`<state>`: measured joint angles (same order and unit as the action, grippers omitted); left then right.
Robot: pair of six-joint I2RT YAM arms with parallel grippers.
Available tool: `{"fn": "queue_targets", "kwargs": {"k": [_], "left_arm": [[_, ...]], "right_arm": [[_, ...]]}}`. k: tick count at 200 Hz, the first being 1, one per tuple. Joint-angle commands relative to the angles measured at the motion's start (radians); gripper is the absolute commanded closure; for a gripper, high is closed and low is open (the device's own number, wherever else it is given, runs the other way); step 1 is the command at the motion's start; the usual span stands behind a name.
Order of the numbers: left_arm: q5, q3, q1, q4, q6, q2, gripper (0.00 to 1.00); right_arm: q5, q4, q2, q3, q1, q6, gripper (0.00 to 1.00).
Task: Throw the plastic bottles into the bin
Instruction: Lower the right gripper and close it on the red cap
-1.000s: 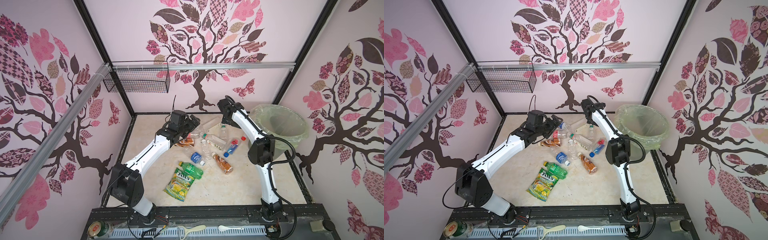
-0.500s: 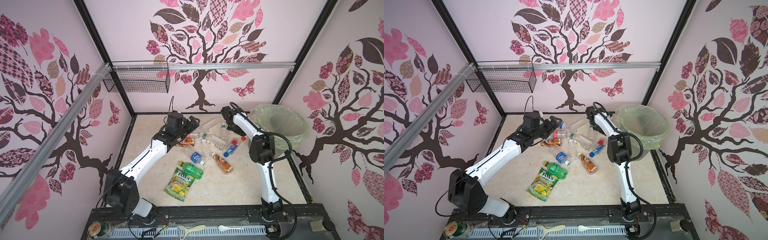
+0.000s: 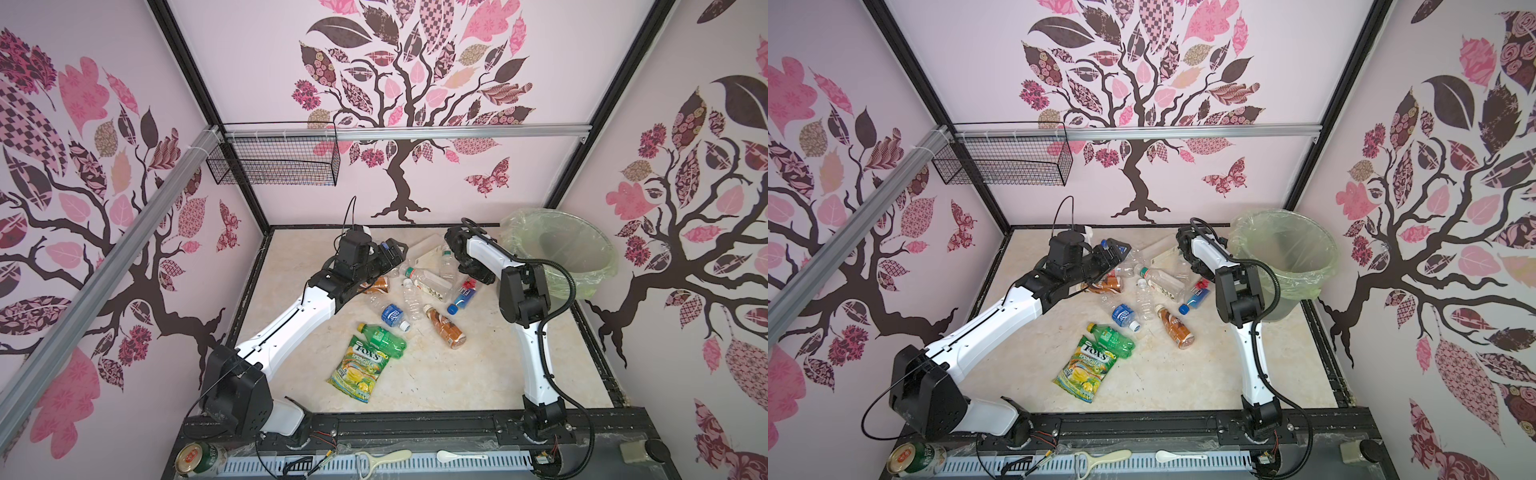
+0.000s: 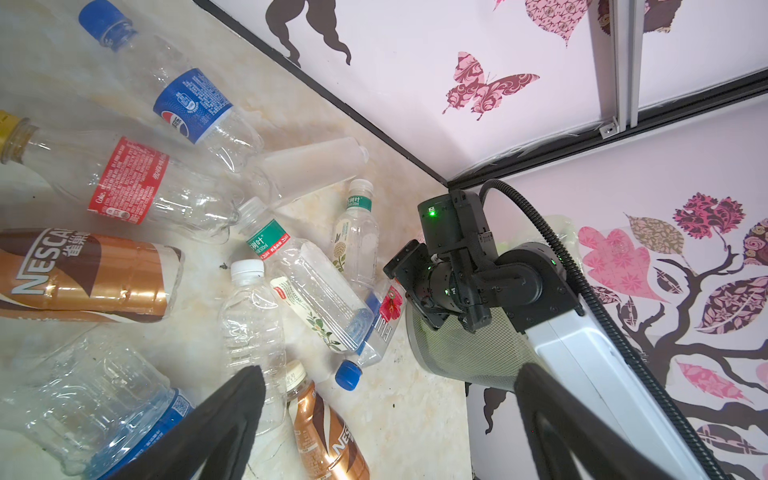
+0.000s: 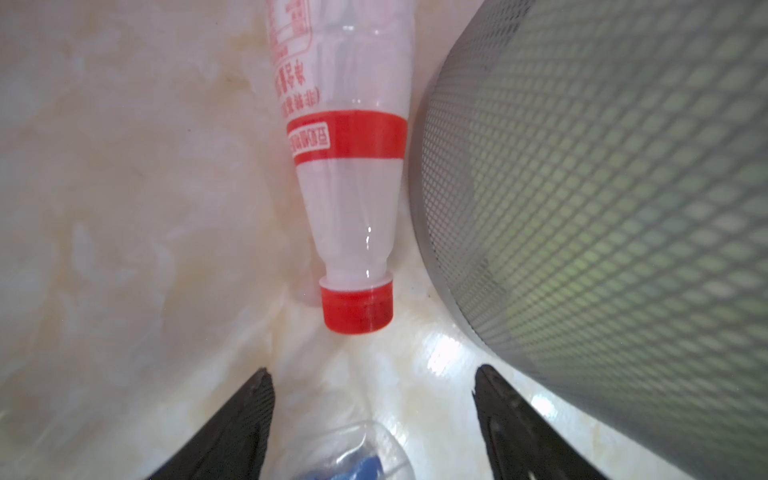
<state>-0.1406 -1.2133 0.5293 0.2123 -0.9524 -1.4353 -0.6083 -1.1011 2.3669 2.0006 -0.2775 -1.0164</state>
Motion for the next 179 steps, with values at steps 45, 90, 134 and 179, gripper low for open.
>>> {"fn": "queue_targets", "kwargs": {"k": [45, 90, 134, 179], "left_arm": [[0.022, 0.045, 0.025, 0.021, 0.053, 0.037, 0.02], [0.029, 0.047, 0.029, 0.026, 0.058, 0.032, 0.02], [0.036, 0.038, 0.029, 0.031, 0.067, 0.024, 0.02], [0.042, 0.026, 0.028, 0.036, 0.072, 0.010, 0.02]], "right_arm": [[-0.029, 0.079, 0.032, -0.001, 0.041, 0.051, 0.28], [-0.024, 0.080, 0.057, 0.013, 0.046, 0.040, 0.34], [-0.024, 0.078, 0.084, 0.023, 0.049, 0.033, 0.41], [-0.025, 0.082, 0.090, 0.020, 0.061, 0.034, 0.50]]}}
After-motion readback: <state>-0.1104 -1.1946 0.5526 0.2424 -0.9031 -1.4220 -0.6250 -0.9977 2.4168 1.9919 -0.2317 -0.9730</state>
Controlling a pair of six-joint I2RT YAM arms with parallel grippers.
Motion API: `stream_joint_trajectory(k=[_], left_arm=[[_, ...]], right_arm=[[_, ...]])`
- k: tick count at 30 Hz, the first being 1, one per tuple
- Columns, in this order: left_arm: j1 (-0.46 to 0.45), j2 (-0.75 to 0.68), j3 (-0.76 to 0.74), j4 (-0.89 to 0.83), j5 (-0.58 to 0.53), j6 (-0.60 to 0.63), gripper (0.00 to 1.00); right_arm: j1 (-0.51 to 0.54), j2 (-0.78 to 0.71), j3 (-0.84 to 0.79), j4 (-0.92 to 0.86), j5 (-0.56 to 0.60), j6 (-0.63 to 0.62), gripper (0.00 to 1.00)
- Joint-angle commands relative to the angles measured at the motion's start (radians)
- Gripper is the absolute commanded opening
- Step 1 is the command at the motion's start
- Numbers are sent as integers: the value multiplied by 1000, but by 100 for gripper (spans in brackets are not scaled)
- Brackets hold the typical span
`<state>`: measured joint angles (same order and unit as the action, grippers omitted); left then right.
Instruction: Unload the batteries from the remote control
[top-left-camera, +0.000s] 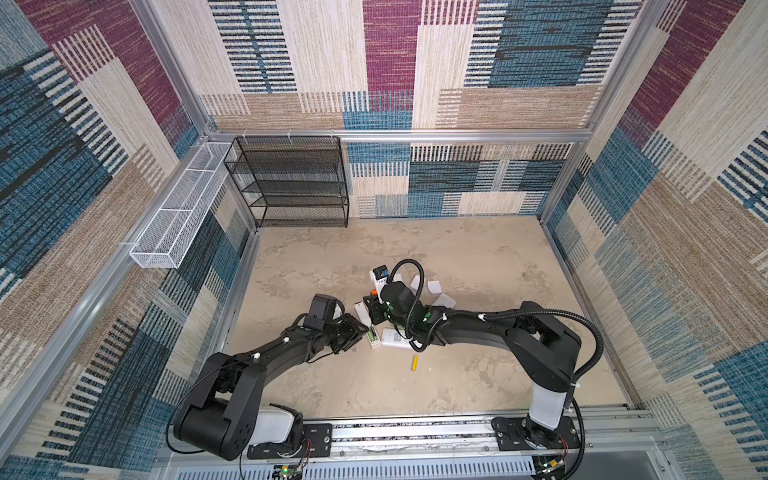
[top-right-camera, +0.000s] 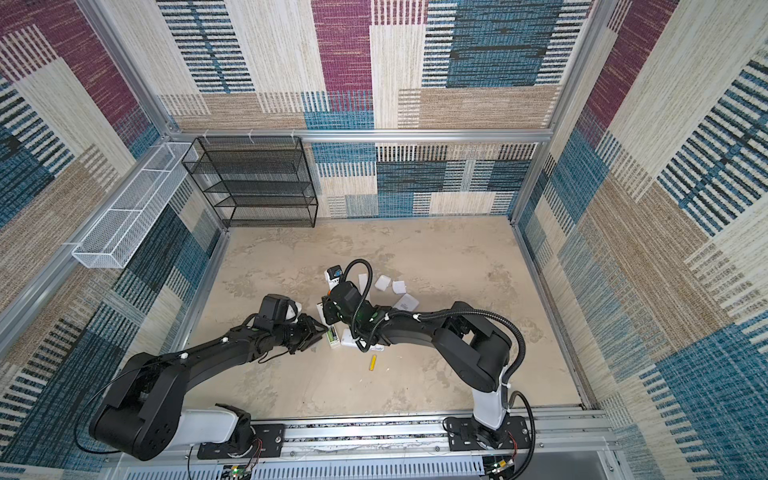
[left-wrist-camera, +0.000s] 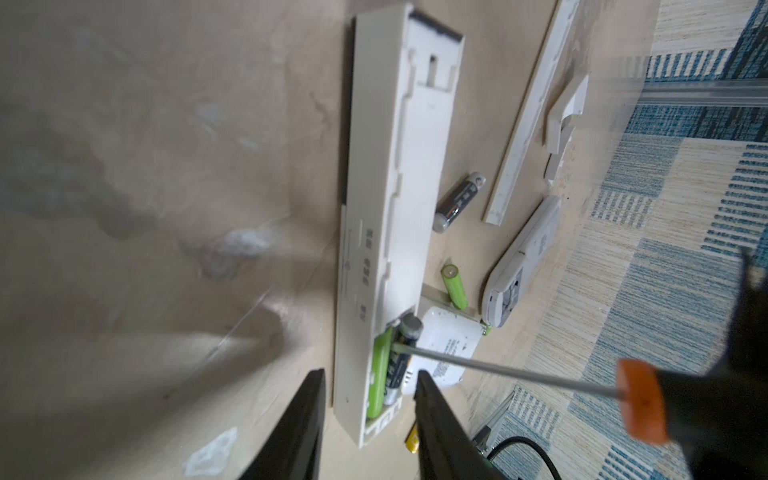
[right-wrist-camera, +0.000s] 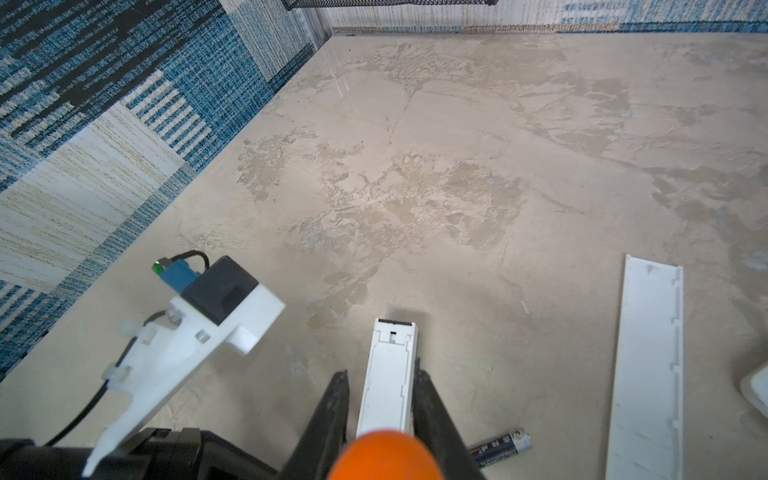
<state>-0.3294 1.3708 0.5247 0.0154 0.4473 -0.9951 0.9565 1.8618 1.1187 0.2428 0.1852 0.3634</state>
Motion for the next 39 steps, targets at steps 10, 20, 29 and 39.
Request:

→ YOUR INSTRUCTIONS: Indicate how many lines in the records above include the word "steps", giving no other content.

→ ANSWER TO THIS TASK: 2